As TV programme makers reveal they want to build a model railway across 74 miles of the Great Glen, Michael Alexander investigates the appeal.
It’s a hobby that has been maligned as the dull cousin of trainspotting and the last refuge of middle aged men building their models in attics and spare rooms.
But model railway enthusiasts could soon be portrayed in a whole new light amid ambitious plans to lay a model railway track along Scotland’s Great Glen.
The bid, to be filmed for a TV show, involves laying 74 miles (119km) of track from Fort William to Inverness.
Love Productions, the programme makers, hope the “slightly bonkers” undertaking will be as popular as its Great British Bake Off, which made a star of Perthshire’s Flora Shedden.
Engineers and construction workers have also been sought for the project.
Construction is planned for two weeks over the summer and is to be filmed for Channel 4.
The working title for the show is The Biggest Little Railway in the World.
Producer of the project, Charlotte Armstrong, told BBC Radio Scotland’s Out of Doors programme the new show would celebrate British enthusiasm for model railways.
She said: “It’s massively ambitious. We want to bring together Britain’s model railway enthusiasts and all the different skills they have, but also local volunteers, engineers and people with construction experience.”
It’s easy to mock model railway enthusiasts.
But pop along to one of the model railway exhibitions that are staged in public halls across our area from time to time, and who can fail to be impressed by the level of detail that enthusiasts put into the construction of their model landscapes – from buildings, streets, bridges and signal boxes, to intricately painted papier-mache hills.
The hobby has also been given credibility by a number of celebrities including Rod Stewart, Jools Holland, Roger Daltrey and Pete Waterman who have admitted recently that they enjoy building and playing with model railways.
However, Victor Burne-Jones, 73, chairman of Dundee Model Railway Club, thinks model railway enthusiasts are still unfairly portrayed as “geeks”.

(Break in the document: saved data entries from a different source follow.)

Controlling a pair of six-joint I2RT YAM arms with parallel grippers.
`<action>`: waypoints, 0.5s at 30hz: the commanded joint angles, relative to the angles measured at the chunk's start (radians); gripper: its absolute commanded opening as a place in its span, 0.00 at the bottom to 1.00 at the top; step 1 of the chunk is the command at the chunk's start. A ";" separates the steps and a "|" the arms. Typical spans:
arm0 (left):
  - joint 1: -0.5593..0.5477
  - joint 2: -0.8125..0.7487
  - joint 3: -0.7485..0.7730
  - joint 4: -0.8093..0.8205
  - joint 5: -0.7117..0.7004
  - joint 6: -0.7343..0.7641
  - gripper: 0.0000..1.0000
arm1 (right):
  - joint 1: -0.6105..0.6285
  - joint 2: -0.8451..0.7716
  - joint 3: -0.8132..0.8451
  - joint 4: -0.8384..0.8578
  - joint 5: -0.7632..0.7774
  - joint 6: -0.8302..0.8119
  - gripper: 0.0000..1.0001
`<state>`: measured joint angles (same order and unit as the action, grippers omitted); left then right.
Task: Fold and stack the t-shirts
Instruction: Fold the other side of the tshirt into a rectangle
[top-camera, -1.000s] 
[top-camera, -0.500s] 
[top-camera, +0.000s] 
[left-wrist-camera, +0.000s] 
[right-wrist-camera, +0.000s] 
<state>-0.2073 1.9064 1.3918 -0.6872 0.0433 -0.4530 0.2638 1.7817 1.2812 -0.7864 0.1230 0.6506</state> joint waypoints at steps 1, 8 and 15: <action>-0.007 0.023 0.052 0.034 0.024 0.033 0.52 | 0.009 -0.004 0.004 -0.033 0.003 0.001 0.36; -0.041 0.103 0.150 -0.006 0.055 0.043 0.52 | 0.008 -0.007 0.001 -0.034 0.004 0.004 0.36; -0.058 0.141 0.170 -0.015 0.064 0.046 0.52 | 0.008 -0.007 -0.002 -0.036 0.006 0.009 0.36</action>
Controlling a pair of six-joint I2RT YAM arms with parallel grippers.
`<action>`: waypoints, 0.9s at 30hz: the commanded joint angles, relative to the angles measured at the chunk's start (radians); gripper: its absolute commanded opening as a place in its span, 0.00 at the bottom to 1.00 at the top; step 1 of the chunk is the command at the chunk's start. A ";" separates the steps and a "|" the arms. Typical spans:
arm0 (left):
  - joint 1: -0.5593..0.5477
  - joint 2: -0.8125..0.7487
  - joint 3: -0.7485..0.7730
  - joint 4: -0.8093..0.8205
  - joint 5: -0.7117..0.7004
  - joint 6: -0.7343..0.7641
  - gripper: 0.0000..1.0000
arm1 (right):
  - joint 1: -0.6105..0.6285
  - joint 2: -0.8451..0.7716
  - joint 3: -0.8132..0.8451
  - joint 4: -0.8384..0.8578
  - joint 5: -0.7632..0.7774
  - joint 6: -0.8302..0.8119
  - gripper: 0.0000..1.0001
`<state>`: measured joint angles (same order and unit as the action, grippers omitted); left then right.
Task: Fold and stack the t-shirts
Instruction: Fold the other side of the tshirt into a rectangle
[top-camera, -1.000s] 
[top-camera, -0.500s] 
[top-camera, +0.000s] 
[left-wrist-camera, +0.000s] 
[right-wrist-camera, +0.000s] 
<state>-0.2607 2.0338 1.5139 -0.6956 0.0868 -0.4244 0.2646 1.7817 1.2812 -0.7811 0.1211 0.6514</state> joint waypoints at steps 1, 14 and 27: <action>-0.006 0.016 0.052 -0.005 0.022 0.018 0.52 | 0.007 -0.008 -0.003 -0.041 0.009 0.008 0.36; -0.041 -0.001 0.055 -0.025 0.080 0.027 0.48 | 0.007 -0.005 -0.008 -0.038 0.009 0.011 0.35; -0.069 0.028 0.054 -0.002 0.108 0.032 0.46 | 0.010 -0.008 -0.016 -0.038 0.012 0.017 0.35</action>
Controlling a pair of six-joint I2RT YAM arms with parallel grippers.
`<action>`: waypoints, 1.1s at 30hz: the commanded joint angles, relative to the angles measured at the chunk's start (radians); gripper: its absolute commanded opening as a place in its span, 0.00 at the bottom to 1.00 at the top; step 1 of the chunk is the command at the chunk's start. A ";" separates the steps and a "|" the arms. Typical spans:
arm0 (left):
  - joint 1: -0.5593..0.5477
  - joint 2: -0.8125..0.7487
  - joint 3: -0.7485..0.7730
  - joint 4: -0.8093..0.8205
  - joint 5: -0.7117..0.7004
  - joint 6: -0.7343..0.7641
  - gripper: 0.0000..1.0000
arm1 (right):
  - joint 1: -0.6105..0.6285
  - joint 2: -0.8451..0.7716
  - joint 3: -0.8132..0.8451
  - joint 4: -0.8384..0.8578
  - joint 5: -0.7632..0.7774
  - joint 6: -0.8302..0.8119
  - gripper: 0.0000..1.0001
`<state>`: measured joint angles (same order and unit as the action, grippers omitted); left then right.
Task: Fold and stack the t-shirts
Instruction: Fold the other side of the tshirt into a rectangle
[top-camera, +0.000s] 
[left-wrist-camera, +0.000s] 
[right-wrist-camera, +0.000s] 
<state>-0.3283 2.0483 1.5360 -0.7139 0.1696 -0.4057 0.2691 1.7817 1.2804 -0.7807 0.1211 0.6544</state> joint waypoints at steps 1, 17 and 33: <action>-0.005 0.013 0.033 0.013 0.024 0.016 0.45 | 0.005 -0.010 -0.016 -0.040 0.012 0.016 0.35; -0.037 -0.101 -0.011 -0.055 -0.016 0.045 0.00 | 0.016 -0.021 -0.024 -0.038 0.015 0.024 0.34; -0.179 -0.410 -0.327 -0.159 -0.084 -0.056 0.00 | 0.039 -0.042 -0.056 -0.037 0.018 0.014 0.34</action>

And the Status Quo fan is sceptical about the “daft” Channel 4 programme proposal because, from a purist’s perspective, he doesn’t see how a 74 mile long model track would work.
“For me the hobby is a sort of follow-on from being a kid and wanting to be a train driver 60-odd years ago,” explained the former Dundee jute mill spinner.
“When the steam trains disappeared, the only way to still see them was to recreate them in model form.
“But I think the programme that’s being talked about is just daft. That length of model rail track just wouldn’t work under ordinary circumstances.
“James May off Top Gear did a 20-mile railway model a year or two ago, and they had to plug in car batteries every so often to make it possible.
“In my opinion, a 74-mile track could never be described as a model railway. “Where would they plug in their soldering irons for a start?
“The salt air would also oxidise their track. I would have no interest in getting involved.”
Victor and his colleagues pride themselves on a lot of planning and research to their sets.
They are currently building a detailed scale model of Arbroath Station and are researching plans to build a model of the former Lochee Station.
Mike Hughes, marketing director for the British branch of the National Model Railroad Association (NMRA) believes that constructing model railway tracks is a “hobby that transcends generations” and encourages people to nurture a wide range of skills as problem solvers.
“People think that they’re toys,” he said, “but it does take a great deal of skill. They’re anything but toys these days, with digital command controls (DCC) and such things.”